Page 1 of 2

SPI re-entrancy

Posted: Wed Nov 07, 2018 10:55 am
by PeterR
I have started integrating my device drivers.
I have two SPI device. A CAN controller on VSPI and a FLASH on HSPI.

The CAN transactions use spi_device_transmit() (DMA channel = 0). CAN SPI access is driven on core 1 (to ensure low latency).
The SPI test harness runs on core 0 and sends commands to core 1 using a queue.

The FLASH transaction use DMA via spi_device_queue_trans() and spi_device_get_trans_result(). The device was created with flag SPI_DEVICE_HALFDUPLEX and transactions use SPI_TRANS_VARIABLE_ADDR | SPI_TRANS_MODE_DIO.
FLASH SPI is accessed and the test harness runs on core 0. https://github.com/lllucius/esp32_extflash for driver details.

Each driver has a stress test which runs within its own task. The drivers have been stress tested independently for many days without issue.

When I put the two tasks together the CAN stress test quickly fails. Its always the CAN stress test which fails. It seems that the CAN stress test is hung waiting for a SPI transaction to complete (each task does sleep!).

The test harness also profiles PSRAM performance. If I remove the FLASH test then the CAN test works whilst PSRAM is being accessed.

Clearly I have some debugging to do but wanted to check that what I am doing is supported & especially if anyone else is doing similar.

EDIT: Copying spi_device_transmit() and reducing the timeouts to 5 seconds and I can see that spi_device_get_trans_result() times out.
Before adding this code spi_device_transmit() would not return.
The CAN SPI transaction is started from a task on cpu 1. The task is sent a 'service device' command from a GPIO interrupt connected to the CAN device.
CAN interrupts were enabled with gpio_config(), gpio_install_isr_service(0) and gpio_isr_handler_add() run from cpu 1 after the SPI device was created.
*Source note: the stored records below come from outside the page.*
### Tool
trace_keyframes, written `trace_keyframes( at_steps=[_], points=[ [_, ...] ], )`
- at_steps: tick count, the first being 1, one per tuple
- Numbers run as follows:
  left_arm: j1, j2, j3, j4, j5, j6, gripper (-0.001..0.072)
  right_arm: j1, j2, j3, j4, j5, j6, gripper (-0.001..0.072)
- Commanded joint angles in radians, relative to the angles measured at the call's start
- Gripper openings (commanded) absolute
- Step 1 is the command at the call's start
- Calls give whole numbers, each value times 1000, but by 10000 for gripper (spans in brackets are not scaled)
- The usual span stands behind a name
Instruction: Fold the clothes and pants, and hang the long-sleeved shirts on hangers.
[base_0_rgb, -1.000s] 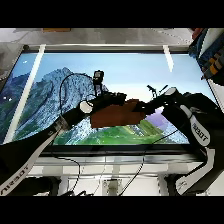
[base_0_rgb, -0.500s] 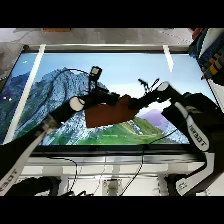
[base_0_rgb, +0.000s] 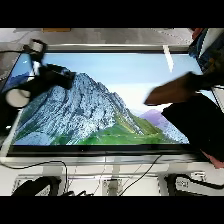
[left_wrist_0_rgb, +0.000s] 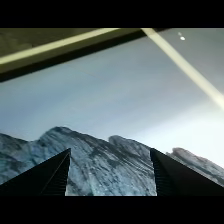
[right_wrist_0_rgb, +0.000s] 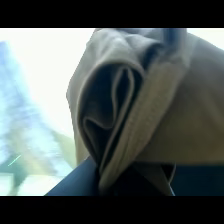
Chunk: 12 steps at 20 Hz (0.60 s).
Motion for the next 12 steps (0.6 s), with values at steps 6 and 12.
trace_keyframes(
  at_steps=[6,12],
  points=[
    [89,132,0,18,-24,0,540,-452,153,1,-341,363,212,159],
    [89,129,0,18,-24,0,540,-476,153,1,-274,315,222,659]
  ],
)
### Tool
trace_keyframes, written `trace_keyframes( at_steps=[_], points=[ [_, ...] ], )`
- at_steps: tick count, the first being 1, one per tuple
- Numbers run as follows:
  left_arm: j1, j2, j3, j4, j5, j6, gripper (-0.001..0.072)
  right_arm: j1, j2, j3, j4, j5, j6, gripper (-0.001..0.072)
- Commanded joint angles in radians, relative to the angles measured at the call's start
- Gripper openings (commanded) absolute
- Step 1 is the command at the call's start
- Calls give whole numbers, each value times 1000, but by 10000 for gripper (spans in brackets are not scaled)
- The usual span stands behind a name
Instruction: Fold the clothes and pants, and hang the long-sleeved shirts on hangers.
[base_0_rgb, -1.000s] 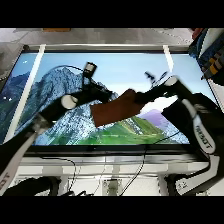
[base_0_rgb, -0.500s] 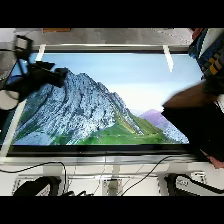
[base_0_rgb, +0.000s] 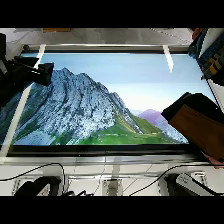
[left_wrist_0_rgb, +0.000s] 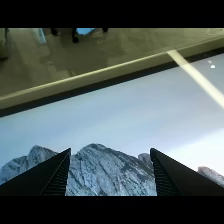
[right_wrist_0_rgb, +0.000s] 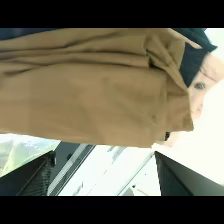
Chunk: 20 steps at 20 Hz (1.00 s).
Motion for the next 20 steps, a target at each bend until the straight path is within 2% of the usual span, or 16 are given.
trace_keyframes(
  at_steps=[1,2,3,4,5,8,12,15,18,20],
  points=[
    [2,3,1,0,0,0,540,-18,3,-1,110,-32,19,459],
    [2,3,1,0,0,0,540,-18,3,-1,180,-45,19,245],
    [2,3,1,0,0,0,540,-6,3,-1,252,-55,18,156],
    [2,3,1,0,0,0,540,19,3,0,298,-64,16,112],
    [2,3,1,0,0,0,540,58,3,0,329,-74,10,9],
    [2,3,1,0,0,0,540,271,3,0,309,-164,-36,8],
    [2,3,1,0,0,0,540,652,3,0,235,-320,-40,8],
    [2,3,1,0,0,0,540,951,3,0,104,-412,-20,8],
    [2,3,1,0,0,0,540,1166,3,0,-150,-398,102,8],
    [2,3,1,0,0,0,540,1212,3,0,-156,-352,103,8]
  ],
)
So I guess that somehow my SPI CAN interrupt has been masked or forgotten.

Re: SPI re-entrancy

Posted: Thu Nov 08, 2018 2:53 am
by ESP_Sprite
Not sure if it's an issue here, but the SPI driver has a very simple priority scheme: it'll always service the earliest-registered SPI device that needs servicing first. So, if you register the flash device first and make sure its transaction queue is always filled, you'll effectively starve the CAN driver.

Re: SPI re-entrancy

Posted: Thu Nov 08, 2018 3:31 am
by WiFive
@ESP_Sprite They are on different hosts though

Re: SPI re-entrancy

Posted: Thu Nov 08, 2018 8:58 am
by ESP_Sprite
Ah, derp, read over that. Then I don't really have a suggestion.

Re: SPI re-entrancy

Posted: Thu Nov 08, 2018 10:22 am
by PeterR
Thanks for the interest.
I have started adding xPortGetCoreID() to debug statements so that I am sure.
There are sleeps in each harness however.
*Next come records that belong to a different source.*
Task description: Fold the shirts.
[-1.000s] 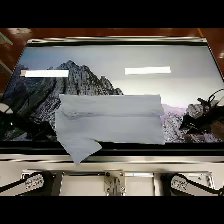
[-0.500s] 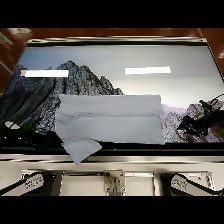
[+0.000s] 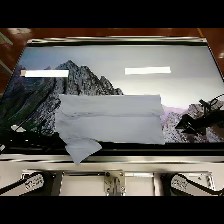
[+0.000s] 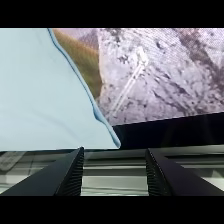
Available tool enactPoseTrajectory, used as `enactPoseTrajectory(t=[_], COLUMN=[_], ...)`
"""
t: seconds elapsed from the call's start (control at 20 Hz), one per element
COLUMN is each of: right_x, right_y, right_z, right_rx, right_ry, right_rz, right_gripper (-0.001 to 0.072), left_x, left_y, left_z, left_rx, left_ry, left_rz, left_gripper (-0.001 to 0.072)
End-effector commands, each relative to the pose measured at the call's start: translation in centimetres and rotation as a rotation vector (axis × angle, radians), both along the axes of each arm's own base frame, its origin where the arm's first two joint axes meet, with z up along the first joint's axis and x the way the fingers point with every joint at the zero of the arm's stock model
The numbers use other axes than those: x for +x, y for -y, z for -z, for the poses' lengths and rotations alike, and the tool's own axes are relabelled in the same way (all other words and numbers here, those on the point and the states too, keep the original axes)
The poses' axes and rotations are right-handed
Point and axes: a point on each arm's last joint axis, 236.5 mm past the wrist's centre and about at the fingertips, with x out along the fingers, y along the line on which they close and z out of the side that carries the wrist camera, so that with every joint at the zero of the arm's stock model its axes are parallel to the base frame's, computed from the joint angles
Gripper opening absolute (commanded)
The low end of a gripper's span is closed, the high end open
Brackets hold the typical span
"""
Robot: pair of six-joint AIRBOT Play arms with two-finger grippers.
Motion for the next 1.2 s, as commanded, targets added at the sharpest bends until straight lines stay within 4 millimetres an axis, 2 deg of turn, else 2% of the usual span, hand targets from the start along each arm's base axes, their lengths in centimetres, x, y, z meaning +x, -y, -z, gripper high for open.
enactPoseTrajectory(t=[0.0, 0.05, 0.15, 0.3, 0.6, 0.85, 1.05, 1.1, 1.15], right_x=[-1.3, -2.4, -4.5, -5.9, -4.7, -4.9, -3.2, -3.1, -3.2], right_y=[-0.8, -1.6, -3.7, -4.8, -6.0, -6.2, -7.1, -7.7, -8.2], right_z=[0.4, 1.0, 2.2, 3.9, 5.6, 6.7, 7.0, 7.1, 7.3], right_rx=[0.032, 0.057, 0.136, 0.16, 0.181, 0.172, 0.181, 0.182, 0.179], right_ry=[-0.041, -0.066, -0.105, -0.126, -0.08, -0.072, -0.026, -0.025, -0.03], right_rz=[-0.015, -0.034, -0.066, -0.053, 0.07, 0.104, 0.136, 0.117, 0.095], right_gripper=[0.0556, 0.0627, 0.0631, 0.0631, 0.0631, 0.063, 0.0629, 0.0573, 0.0429], left_x=[0.2, 0.0, -0.3, -0.5, -0.5, -0.4, -0.1, 0.0, 0.0], left_y=[0.6, 0.9, 1.2, 1.3, 1.3, 1.4, 1.5, 1.6, 1.6], left_z=[-0.3, -0.6, -0.9, -1.0, -1.0, -1.1, -1.3, -1.3, -1.3], left_rx=[-0.028, -0.041, -0.058, -0.063, -0.065, -0.07, -0.079, -0.081, -0.083], left_ry=[0.019, 0.029, 0.034, 0.035, 0.034, 0.037, 0.045, 0.046, 0.048], left_rz=[0.01, 0.035, 0.068, 0.075, 0.076, 0.071, 0.063, 0.06, 0.058], left_gripper=[0.005, 0.0043, 0.0043, 0.0043, 0.0043, 0.0043, 0.0043, 0.0043, 0.0043])
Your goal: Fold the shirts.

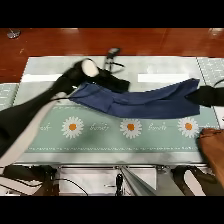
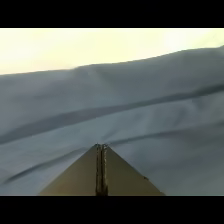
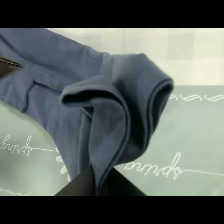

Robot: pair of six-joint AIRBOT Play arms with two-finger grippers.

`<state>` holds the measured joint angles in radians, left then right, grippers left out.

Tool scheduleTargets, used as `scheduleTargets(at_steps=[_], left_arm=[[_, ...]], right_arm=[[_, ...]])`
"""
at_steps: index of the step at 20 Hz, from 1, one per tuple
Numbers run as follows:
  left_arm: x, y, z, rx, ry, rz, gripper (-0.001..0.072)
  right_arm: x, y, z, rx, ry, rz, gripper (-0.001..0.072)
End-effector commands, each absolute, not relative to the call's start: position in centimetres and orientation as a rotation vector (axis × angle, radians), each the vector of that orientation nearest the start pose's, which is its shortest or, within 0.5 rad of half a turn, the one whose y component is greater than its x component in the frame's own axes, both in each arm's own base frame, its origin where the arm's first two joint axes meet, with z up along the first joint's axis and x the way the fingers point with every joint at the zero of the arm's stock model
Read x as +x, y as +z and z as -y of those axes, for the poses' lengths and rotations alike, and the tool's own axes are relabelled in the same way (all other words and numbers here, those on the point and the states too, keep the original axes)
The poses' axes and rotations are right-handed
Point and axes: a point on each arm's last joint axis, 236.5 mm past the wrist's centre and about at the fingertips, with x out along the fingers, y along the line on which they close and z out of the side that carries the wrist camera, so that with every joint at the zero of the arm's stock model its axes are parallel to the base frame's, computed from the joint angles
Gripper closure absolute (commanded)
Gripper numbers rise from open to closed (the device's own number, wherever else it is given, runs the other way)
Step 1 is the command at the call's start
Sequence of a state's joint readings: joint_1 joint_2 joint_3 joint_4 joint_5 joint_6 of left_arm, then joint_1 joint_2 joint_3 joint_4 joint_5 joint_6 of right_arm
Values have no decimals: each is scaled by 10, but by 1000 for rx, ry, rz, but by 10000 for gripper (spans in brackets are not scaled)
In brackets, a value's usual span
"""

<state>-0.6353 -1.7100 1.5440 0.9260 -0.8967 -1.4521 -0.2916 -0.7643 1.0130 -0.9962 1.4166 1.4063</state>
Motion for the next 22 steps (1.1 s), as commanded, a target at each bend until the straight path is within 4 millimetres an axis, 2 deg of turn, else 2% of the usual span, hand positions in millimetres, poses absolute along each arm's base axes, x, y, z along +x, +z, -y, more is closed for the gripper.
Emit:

I should add that the CAN test runs the SPI controller back to back with the ESP32 CAN.
The program is also >> bigger than IRAM and I have not set IRAM properties on interrupt handlers (yet) so I guess that interrupt latency could be quite high from time to time.

Re: SPI re-entrancy

Posted: Thu Nov 08, 2018 11:25 am
by ESP_Sprite
Possibly, yes, however high interrupt latency should not result in missed SPI transactions. Also note that with 'host' we mean SPI hosts (HSPI/VSPI), not CPU cores. Unless there's a bug in the SPI driver, the core you run your code on should not matter.

Re: SPI re-entrancy

Posted: Thu Nov 08, 2018 11:40 am
by PeterR
Agreed. SPI latency should not matter except that it opens a larger concurrent event window.
Yes, 'host' means SPI host. 'core' means CPU.
Note also that the CAN SPI device was created before the SPI FLASH device (not that that should matter as different hosts).

Moved CAN SPI SCHEDULER to core 0 (all my activity is now on core 0) & tested again.

Task priorities were/are (highest first): SPI CAN SCHEDULER (only task which accesses the CAN SPI bus), SPI CAN TEST (does not exercise hardware), FLASH SPI test (uses FLASH bus), PS RAM profiler

This seems much more solid. I guess that the tests (& so SPI, INTs and DMA) will be much more sequential in this configuration.
There is now only a slim chance of SPI CAN SCHEDULER events being concurrent with FLASH SPI.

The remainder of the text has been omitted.